(WORK TO COMPLETE) Lift out each line of the data that holds "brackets".

(GIVEN INFORMATION)
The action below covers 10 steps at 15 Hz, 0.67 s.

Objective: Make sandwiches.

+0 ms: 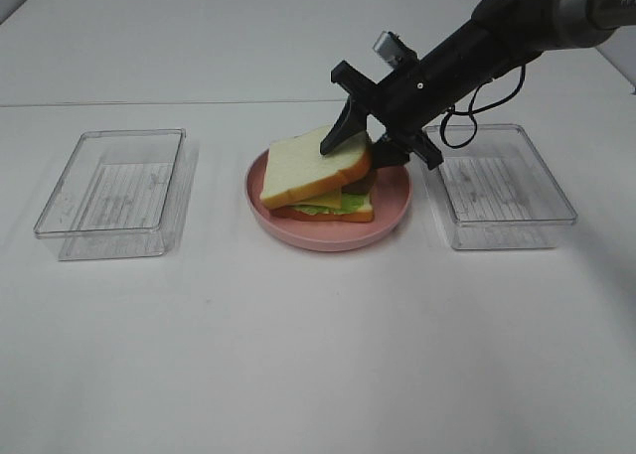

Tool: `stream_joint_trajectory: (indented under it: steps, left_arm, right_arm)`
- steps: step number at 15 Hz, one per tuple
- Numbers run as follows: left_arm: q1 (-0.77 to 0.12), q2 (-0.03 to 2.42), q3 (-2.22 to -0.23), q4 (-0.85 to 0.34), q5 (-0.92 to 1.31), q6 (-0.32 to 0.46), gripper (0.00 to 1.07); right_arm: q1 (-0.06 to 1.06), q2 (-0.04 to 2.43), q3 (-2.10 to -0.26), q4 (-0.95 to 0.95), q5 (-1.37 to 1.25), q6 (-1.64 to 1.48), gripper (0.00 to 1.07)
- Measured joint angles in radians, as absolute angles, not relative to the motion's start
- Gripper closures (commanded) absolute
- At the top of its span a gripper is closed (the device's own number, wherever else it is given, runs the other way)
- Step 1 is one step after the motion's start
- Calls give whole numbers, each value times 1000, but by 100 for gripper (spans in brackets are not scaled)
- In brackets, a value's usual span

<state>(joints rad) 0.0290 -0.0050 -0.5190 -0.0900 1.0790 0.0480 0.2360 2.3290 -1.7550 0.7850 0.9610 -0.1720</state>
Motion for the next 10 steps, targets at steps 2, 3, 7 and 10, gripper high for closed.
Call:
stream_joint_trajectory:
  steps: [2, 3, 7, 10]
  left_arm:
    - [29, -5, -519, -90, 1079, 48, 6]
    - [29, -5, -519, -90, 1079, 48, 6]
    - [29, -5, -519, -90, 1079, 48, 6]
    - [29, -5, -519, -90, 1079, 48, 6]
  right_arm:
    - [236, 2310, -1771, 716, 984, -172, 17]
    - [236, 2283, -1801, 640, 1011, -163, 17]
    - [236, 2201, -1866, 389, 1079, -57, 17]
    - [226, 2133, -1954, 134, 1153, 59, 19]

(ANSWER BELOW)
- Calls give whole numbers, each value times 1000, but by 100 for gripper (spans in brackets are not scaled)
- In brackets, a value's usual span

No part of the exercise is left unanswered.